TASK TO COMPLETE: Within the data below, count the lines that include "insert" and give only the count.

PROVIDED DATA:

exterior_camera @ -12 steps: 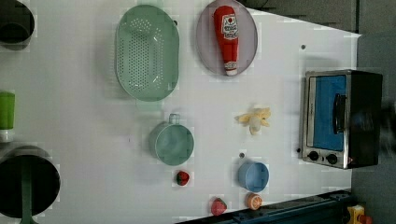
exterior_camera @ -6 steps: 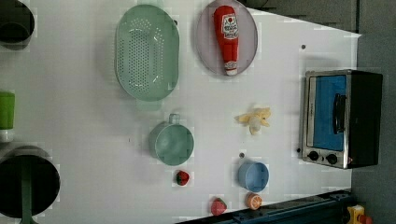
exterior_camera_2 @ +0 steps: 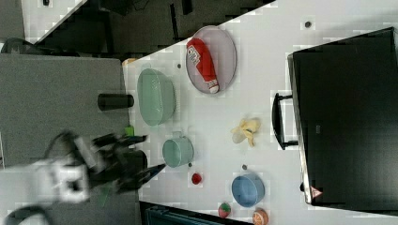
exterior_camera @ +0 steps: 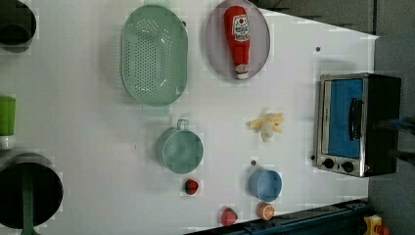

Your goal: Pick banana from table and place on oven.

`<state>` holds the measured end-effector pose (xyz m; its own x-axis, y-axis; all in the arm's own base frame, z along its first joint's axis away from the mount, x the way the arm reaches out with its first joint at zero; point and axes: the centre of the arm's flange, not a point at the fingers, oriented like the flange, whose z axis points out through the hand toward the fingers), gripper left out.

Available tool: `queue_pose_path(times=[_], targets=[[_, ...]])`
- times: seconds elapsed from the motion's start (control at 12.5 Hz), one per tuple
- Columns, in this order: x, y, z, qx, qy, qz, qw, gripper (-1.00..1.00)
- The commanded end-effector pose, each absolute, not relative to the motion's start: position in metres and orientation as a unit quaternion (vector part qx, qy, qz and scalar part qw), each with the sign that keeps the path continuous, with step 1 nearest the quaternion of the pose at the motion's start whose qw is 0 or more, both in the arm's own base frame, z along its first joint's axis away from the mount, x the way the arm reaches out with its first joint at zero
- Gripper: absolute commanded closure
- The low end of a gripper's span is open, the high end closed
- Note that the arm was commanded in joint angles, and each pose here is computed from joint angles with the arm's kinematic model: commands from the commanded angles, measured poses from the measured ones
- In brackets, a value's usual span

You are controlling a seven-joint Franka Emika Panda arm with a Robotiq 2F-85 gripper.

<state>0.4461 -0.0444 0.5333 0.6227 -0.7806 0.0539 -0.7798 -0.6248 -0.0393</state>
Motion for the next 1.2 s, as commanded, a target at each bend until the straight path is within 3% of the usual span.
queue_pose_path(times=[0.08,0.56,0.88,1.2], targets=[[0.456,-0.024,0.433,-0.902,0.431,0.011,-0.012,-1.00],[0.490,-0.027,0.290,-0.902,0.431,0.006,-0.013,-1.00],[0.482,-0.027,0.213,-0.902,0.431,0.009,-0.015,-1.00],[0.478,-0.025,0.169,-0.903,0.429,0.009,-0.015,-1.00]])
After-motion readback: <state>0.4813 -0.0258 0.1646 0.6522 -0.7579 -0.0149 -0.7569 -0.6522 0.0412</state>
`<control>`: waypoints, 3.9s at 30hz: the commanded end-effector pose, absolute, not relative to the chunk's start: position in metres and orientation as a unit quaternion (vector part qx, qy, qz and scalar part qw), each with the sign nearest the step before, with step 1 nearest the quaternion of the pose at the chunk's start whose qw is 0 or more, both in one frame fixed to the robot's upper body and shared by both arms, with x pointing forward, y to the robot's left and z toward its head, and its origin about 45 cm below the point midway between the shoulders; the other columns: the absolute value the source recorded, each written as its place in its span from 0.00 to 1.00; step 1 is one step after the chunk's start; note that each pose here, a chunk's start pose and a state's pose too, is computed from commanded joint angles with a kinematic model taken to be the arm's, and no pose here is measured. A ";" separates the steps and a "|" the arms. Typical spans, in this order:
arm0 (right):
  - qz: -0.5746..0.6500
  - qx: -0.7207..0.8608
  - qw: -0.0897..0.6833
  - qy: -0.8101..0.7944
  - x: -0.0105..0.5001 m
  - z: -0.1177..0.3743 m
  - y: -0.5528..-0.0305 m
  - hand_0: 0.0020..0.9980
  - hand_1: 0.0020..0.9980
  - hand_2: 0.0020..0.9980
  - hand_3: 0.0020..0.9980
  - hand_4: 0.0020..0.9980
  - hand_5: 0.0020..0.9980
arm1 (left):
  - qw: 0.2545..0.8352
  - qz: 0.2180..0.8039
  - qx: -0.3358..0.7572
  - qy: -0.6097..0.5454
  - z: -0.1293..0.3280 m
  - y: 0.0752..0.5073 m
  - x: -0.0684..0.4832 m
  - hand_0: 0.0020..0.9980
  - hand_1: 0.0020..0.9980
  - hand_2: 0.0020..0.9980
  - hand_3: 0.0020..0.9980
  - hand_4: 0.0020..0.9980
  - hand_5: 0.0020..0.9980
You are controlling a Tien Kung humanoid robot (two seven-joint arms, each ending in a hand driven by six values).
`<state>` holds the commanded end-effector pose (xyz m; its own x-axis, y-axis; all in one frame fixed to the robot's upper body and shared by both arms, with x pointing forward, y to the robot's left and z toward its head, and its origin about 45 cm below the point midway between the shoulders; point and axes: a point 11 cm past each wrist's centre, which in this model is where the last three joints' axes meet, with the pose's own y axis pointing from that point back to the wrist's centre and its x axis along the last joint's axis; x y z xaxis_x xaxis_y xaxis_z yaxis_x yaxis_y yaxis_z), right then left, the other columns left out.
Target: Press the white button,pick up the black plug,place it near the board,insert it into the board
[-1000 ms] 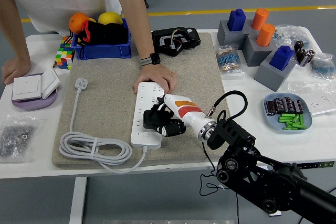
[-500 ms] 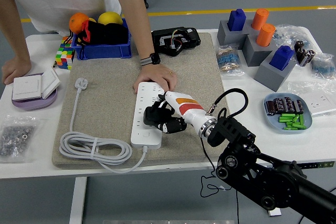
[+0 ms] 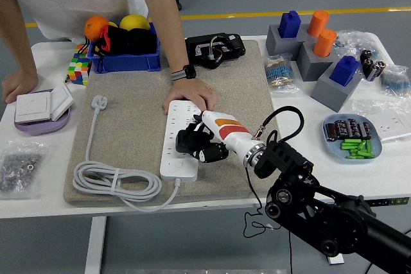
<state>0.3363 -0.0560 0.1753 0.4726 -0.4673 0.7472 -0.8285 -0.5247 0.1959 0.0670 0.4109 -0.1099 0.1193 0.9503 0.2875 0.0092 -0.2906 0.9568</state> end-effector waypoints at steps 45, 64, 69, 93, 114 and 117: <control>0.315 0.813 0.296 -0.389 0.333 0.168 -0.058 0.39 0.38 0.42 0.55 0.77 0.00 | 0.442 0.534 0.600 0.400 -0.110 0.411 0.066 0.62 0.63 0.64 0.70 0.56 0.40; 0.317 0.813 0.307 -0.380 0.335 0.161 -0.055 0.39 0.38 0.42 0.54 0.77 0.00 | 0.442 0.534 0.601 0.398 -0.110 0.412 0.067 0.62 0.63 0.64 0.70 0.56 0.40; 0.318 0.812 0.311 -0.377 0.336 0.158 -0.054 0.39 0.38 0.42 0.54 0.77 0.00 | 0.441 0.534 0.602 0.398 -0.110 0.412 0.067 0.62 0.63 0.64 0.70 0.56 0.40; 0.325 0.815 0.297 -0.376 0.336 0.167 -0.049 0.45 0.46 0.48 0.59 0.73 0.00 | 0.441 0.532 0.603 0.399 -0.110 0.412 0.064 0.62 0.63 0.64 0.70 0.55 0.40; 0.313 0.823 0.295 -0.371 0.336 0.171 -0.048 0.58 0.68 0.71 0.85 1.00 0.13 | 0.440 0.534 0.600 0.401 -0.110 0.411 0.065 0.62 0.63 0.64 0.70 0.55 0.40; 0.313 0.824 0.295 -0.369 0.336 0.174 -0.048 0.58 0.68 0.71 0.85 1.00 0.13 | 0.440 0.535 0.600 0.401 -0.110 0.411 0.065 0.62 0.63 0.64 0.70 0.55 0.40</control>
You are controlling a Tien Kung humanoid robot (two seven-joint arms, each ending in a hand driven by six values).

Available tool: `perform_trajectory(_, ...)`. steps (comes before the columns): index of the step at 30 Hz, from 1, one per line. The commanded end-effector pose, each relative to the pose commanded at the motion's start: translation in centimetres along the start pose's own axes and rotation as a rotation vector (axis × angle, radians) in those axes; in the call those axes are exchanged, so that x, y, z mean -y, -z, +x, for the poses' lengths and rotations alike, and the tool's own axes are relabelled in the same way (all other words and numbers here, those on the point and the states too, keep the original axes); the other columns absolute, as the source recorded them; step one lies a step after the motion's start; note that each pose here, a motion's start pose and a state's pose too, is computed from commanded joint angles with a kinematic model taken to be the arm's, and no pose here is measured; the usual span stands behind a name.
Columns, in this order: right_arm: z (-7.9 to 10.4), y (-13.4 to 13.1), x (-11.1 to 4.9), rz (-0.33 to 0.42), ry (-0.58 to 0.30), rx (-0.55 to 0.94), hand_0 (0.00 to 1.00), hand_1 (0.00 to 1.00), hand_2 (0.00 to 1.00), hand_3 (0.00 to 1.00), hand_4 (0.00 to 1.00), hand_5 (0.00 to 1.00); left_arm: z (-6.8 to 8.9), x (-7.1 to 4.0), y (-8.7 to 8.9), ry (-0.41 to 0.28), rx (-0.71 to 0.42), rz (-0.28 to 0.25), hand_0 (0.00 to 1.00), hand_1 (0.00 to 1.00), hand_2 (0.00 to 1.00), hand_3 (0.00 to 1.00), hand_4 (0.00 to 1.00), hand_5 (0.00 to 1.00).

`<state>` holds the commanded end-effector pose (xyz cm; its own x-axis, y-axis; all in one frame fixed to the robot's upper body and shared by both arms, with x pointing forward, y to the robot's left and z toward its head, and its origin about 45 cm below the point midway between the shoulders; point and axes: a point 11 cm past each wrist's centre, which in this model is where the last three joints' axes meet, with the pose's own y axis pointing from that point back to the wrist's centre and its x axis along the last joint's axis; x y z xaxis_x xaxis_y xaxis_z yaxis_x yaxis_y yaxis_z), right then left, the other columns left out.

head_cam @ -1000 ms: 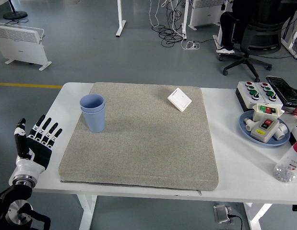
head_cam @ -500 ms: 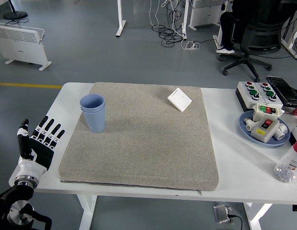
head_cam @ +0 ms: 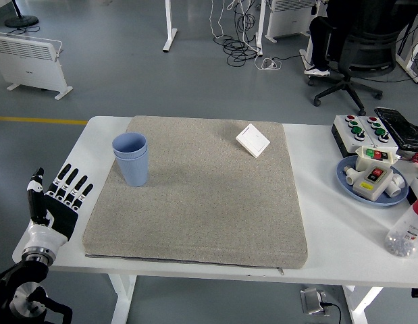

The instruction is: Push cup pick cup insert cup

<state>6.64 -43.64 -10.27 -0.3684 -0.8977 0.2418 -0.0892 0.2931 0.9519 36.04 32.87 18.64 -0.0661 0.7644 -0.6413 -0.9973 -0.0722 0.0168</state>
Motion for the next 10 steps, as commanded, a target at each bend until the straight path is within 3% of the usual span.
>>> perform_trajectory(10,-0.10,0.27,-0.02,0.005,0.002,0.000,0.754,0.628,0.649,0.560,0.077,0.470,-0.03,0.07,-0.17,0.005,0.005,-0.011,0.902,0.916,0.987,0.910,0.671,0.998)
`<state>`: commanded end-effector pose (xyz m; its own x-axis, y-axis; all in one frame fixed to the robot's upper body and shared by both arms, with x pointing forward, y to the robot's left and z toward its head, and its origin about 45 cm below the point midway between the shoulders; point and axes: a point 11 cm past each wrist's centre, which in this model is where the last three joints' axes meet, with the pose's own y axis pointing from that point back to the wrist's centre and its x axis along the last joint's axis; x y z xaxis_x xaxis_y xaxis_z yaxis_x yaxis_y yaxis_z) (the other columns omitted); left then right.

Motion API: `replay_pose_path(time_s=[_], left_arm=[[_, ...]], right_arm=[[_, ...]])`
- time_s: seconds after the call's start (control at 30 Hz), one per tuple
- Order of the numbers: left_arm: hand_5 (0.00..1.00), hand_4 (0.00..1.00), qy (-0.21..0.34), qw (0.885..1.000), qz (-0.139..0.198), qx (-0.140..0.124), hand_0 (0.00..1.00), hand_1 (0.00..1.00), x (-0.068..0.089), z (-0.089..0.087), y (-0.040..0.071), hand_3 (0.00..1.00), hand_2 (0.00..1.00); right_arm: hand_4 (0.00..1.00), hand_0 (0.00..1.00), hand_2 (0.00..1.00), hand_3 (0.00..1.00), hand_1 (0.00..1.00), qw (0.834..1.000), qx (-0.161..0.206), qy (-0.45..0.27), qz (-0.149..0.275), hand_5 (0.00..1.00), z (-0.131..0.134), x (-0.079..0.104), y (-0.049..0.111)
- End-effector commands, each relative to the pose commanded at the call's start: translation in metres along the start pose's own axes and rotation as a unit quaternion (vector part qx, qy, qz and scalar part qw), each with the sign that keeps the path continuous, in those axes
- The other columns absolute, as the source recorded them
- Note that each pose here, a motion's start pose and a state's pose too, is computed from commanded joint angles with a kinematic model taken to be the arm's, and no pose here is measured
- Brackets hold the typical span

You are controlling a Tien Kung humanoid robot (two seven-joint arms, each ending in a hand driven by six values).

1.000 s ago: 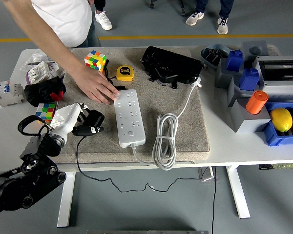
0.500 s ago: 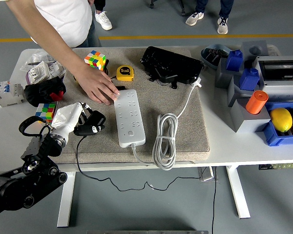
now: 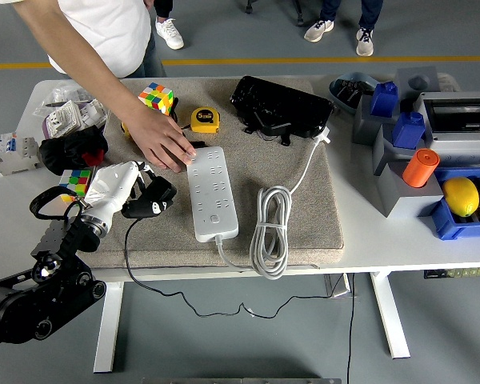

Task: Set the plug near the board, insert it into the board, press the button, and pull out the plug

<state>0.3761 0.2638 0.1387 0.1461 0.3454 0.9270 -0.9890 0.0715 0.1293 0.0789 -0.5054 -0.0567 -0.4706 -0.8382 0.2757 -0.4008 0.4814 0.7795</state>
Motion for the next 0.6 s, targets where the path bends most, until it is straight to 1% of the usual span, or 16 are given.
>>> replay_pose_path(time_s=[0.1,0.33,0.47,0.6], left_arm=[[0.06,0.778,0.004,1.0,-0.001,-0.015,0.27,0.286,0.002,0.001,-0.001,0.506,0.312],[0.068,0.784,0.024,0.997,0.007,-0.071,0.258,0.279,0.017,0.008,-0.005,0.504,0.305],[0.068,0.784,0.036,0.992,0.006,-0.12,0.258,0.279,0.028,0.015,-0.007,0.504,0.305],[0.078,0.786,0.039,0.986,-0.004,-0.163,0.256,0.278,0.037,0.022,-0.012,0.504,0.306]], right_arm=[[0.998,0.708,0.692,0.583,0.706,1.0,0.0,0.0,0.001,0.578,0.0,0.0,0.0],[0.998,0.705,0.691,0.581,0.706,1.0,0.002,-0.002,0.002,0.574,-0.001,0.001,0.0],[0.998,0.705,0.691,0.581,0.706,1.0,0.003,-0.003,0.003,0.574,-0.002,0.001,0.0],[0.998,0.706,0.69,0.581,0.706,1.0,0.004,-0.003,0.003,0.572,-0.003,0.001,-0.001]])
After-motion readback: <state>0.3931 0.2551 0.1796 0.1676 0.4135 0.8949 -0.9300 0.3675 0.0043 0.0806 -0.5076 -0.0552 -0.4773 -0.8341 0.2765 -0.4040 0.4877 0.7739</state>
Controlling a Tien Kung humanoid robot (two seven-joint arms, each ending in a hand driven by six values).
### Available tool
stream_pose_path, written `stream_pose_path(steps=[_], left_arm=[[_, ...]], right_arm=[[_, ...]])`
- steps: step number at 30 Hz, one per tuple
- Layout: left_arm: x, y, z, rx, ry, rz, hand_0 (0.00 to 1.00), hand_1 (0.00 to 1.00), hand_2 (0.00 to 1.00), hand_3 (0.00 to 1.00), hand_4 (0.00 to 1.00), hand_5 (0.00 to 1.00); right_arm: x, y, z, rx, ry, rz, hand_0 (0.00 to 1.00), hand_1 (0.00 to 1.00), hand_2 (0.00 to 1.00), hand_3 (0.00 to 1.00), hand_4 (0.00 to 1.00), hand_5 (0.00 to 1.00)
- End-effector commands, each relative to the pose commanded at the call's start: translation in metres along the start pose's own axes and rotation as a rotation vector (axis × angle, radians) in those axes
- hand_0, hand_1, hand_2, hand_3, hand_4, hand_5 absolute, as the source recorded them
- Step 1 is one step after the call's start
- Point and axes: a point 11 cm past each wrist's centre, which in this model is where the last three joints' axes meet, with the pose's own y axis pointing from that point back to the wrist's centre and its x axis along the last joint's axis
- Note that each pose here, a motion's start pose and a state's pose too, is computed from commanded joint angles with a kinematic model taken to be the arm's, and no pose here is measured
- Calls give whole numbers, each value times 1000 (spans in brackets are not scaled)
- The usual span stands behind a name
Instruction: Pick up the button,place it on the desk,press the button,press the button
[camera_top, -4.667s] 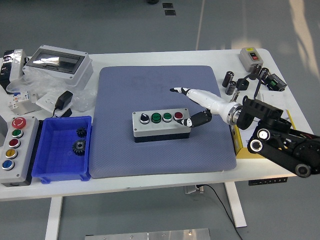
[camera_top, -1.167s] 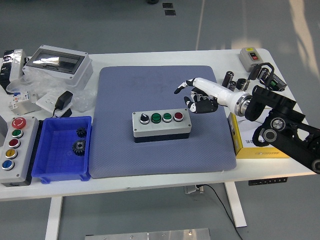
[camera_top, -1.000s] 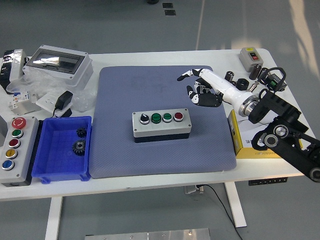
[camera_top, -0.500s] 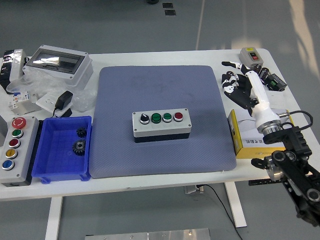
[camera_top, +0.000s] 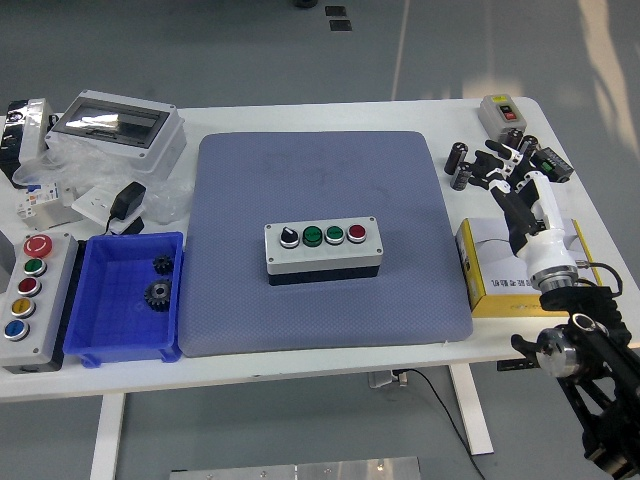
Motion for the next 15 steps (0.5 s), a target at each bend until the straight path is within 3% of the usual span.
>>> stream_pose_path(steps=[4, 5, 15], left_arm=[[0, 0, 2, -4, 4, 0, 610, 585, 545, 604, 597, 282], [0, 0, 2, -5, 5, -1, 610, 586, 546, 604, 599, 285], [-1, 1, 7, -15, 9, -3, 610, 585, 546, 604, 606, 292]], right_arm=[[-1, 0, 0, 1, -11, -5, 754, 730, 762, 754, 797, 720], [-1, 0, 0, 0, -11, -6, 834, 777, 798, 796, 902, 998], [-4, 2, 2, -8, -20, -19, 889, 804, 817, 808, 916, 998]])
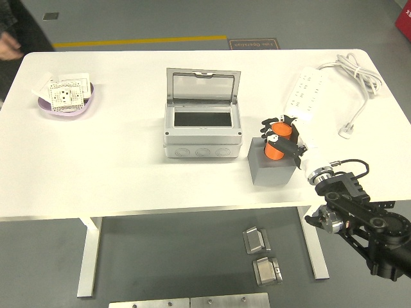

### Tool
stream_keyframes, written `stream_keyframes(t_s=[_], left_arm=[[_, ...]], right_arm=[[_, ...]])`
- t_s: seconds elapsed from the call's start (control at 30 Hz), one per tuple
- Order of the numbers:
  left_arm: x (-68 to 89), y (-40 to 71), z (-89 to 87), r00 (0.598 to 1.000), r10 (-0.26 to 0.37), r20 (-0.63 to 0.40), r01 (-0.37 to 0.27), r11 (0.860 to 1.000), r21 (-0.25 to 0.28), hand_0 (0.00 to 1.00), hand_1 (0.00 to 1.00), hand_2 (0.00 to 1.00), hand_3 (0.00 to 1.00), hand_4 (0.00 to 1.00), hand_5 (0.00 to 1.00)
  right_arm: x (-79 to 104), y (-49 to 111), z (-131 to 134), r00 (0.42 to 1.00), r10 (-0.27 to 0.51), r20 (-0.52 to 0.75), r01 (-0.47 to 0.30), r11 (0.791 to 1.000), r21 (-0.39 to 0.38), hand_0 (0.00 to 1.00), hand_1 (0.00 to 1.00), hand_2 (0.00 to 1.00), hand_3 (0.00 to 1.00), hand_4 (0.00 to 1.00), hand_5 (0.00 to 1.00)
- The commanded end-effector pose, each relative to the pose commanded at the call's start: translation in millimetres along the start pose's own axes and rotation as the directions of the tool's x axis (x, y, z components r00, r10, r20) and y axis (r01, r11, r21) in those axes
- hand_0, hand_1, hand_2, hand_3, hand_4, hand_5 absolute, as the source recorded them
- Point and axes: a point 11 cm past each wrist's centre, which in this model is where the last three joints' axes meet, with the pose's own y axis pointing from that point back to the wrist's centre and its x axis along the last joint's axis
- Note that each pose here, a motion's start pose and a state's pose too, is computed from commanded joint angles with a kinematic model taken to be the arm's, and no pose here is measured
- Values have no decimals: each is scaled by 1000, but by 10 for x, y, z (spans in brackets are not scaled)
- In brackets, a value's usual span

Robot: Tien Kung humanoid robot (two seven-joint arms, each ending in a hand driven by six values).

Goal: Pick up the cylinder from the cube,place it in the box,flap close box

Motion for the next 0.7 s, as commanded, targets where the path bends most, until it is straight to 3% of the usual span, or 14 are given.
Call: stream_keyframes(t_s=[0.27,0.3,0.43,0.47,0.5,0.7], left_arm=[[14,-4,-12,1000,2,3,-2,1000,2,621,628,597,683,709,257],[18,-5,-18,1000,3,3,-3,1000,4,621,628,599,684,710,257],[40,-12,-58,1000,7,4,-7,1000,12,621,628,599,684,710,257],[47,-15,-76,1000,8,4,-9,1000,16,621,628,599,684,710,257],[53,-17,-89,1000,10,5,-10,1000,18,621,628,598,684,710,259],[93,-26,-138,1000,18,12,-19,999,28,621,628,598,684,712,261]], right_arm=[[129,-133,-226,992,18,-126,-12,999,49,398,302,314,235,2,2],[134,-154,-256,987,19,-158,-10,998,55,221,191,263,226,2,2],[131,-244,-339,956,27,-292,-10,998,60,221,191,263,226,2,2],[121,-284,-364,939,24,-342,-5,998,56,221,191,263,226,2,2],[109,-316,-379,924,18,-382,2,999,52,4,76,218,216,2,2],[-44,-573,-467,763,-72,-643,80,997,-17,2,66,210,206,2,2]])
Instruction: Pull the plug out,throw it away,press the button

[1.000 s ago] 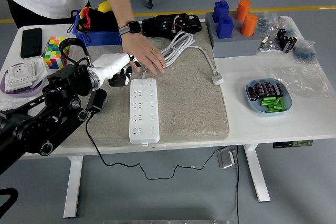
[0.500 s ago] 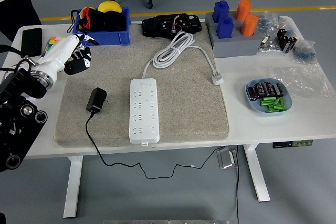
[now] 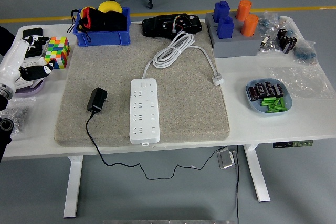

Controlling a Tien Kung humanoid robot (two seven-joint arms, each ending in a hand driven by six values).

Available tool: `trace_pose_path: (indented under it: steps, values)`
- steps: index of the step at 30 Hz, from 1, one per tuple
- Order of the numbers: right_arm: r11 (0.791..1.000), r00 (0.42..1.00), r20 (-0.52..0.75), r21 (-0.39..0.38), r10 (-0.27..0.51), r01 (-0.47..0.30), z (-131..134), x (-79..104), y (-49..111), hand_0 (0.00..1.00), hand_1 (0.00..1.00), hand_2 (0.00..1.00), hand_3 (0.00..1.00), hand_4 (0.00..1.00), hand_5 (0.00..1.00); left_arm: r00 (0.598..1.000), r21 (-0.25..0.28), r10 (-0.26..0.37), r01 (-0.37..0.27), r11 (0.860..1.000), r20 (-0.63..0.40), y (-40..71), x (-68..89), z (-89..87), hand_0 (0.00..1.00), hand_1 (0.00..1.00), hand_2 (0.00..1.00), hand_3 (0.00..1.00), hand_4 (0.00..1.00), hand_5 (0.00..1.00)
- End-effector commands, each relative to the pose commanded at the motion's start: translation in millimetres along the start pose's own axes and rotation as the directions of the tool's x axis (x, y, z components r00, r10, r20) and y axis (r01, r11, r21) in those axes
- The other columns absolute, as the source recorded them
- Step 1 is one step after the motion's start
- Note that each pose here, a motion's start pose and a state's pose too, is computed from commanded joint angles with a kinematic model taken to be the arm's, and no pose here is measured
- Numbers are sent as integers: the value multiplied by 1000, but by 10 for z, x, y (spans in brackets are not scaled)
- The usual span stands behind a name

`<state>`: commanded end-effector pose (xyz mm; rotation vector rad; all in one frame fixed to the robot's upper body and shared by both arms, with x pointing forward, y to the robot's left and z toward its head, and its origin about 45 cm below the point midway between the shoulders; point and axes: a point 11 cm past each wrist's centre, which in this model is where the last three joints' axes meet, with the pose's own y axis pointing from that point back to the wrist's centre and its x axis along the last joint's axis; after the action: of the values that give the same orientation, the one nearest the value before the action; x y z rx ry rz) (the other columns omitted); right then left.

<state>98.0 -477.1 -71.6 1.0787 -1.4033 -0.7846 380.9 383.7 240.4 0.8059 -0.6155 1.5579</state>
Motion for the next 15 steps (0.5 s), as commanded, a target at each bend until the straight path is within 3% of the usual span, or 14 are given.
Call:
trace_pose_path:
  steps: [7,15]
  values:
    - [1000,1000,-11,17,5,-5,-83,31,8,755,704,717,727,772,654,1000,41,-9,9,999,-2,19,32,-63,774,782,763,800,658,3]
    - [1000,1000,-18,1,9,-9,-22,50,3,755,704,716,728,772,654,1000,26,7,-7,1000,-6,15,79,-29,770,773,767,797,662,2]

FINISHED EXERCISE: 3